ASSIGNMENT:
The listing has to be given again in full and exactly.

START DATA SEGMENT

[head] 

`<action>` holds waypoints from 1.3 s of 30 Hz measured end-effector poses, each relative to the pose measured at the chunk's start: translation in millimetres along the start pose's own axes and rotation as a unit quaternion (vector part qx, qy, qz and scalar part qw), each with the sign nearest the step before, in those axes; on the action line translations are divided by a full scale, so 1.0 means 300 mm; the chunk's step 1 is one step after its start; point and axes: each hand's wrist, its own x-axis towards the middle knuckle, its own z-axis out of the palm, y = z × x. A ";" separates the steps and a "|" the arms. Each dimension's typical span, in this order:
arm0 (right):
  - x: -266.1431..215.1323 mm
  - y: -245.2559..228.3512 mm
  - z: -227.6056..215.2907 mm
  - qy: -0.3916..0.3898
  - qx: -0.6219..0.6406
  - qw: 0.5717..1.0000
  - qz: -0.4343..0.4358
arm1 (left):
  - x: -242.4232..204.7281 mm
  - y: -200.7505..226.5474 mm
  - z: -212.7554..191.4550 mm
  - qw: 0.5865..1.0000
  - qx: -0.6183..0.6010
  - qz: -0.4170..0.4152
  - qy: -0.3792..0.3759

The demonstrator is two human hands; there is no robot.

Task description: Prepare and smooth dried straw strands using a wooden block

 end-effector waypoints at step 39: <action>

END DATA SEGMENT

TASK RESPONSE:
[head] 

`<action>` holds waypoints from 1.3 s of 30 Hz measured end-effector poses, each relative to the pose measured at the chunk's start: translation in millimetres along the start pose's own axes and rotation as a unit quaternion (vector part qx, qy, qz and scalar part qw), each with the sign nearest the step before, in those axes; on the action line translations are divided by a full scale, so 1.0 means 300 mm; the chunk's step 1 is one step after its start; point and axes: each hand's wrist, its own x-axis towards the middle knuckle, its own z-axis out of the palm, y = z × x. A ";" separates the steps and a "|" the arms. Each dimension's typical span, in this order:
arm0 (right):
  - x: -266.1431..215.1323 mm
  - y: -245.2559..228.3512 mm
  - z: -227.6056..215.2907 mm
  - qy: -0.3916..0.3898
  - qx: -0.6219..0.6406
  - qw: 0.5717..1.0000
  - qz: -0.4343..0.4358
arm1 (left):
  - x: -242.4232..204.7281 mm
  - y: -200.7505..226.5474 mm
  - z: -212.7554..191.4550 mm
  - qw: 0.5865..1.0000
  - qx: -0.6183..0.6010
  - qz: -0.4170..0.4152
  - qy: -0.3792..0.3759

The demonstrator is two human hands; there is no robot.

Task description: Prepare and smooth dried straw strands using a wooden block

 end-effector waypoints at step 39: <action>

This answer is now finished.